:: PROBLEM DESCRIPTION ::
Only the lines that hold "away" should be in the answer, each copied from the data below.

:: DATASET CONTENT ::
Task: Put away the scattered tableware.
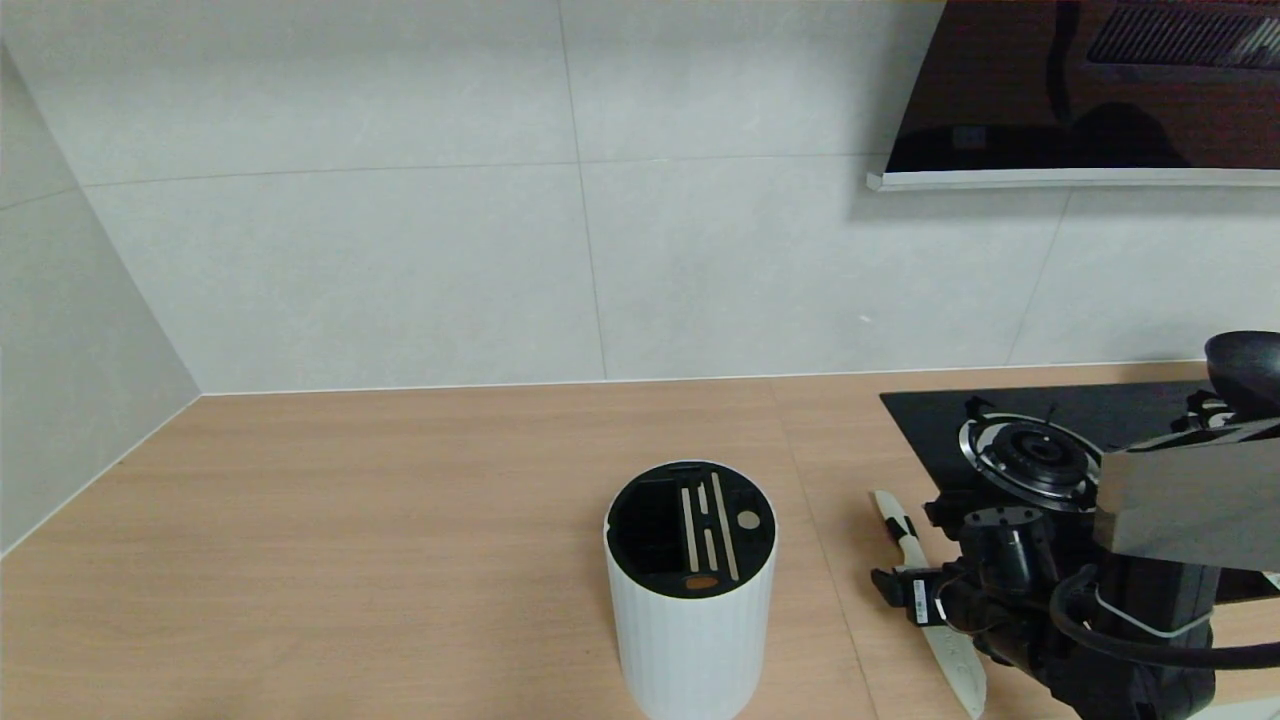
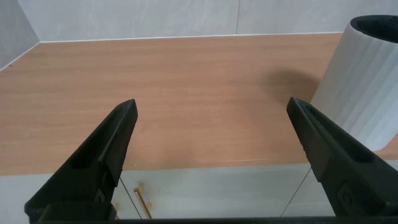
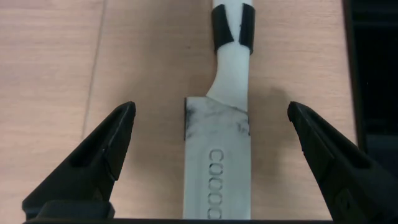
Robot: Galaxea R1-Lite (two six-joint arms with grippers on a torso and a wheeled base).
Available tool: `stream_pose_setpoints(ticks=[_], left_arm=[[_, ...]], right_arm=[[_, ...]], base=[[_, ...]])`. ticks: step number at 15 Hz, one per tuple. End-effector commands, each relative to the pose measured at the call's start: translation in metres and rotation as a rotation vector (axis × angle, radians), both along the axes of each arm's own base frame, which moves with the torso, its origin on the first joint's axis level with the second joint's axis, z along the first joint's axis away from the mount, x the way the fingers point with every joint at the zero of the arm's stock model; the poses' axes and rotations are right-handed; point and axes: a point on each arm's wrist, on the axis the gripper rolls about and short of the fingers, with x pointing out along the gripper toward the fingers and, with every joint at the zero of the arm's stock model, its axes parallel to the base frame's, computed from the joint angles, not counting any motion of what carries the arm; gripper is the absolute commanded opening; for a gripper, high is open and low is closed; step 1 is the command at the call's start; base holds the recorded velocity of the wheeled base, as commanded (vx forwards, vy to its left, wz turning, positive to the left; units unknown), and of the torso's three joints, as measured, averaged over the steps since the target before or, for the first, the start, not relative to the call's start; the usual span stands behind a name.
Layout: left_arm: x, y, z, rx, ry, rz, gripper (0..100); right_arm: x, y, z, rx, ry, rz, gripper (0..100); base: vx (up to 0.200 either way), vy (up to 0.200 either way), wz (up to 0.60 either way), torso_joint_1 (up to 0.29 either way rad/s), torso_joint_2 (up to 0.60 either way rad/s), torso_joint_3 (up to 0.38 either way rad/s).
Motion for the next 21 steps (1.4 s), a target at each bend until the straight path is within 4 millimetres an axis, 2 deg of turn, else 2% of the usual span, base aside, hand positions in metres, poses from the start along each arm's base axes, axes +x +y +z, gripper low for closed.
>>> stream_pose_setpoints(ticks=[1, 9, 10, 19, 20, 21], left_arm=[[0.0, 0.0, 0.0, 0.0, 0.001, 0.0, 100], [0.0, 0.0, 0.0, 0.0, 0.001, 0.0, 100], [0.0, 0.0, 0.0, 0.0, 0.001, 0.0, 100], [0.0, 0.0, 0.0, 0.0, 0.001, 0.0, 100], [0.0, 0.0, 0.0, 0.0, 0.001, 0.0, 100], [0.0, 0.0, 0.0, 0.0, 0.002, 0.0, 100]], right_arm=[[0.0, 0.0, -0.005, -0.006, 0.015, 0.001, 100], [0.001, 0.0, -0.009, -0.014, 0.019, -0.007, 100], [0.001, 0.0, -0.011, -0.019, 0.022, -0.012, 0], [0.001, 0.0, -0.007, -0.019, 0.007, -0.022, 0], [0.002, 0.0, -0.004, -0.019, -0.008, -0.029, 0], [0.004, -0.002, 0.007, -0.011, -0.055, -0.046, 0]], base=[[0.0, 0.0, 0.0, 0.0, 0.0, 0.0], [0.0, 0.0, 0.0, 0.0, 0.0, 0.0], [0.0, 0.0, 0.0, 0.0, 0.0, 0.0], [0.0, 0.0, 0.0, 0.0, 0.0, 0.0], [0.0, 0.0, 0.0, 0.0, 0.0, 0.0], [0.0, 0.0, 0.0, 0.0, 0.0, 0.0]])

:: ANSWER SPACE ::
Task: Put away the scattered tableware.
Available tool: `stream_pose_setpoints(ticks=[_], left_arm=[[_, ...]], right_arm=[[_, ...]], base=[[_, ...]])`. ticks: step number at 15 Hz, one per tuple. End-effector commands, each relative to the pose measured at the call's start: translation in metres and rotation as a rotation vector (axis × angle, radians), both along the axes of each arm's own base frame, which moves with the torso, its origin on the first joint's axis level with the second joint's axis, z along the first joint's axis away from the mount, x the way the fingers point with every joint at the zero of the arm's stock model; the poses' axes and rotations are right-handed; point and axes: a point on each arm's wrist, on the axis the gripper rolls about and short of the fingers, with x pointing out along the gripper toward the fingers and, with every joint at the zero of the arm's stock model, its axes parallel to the base frame's, computed from the joint angles, not counting any motion of what carries the arm; gripper is the absolute commanded opening; for a gripper, high is open and low is closed; step 1 is the command at the call's start; base holds the recorded velocity of the wheeled base, as commanded (vx forwards, vy to its left, wz turning, positive to the left; units unknown), and of the torso's three joints, as measured, averaged over the steps since the target before or, for the first, the start, not relative to the call's start; the usual span stands behind a name.

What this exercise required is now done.